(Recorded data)
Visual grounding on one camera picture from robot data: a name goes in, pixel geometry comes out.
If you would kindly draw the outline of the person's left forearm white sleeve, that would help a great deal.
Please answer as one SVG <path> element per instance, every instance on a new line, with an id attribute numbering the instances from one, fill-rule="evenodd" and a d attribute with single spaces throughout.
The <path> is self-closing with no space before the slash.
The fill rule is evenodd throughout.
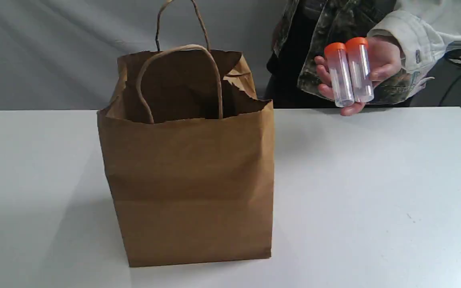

__TASK DESCRIPTION__. Output the records above exactly; leave out the pictures.

__SOLVED EXERCISE__.
Visual grounding on one camera picture from robot data: a name goes in, pixel geometry comes out.
If you would kindly draw the outline of the person's left forearm white sleeve, that would help a great deal.
Please answer as one SVG <path> element per instance, every instance on a new line, with an id attribute numbering the instances from one, fill-rule="evenodd" and a d attribute with single spaces throughout.
The <path> is self-closing with no space before the slash.
The fill rule is evenodd throughout.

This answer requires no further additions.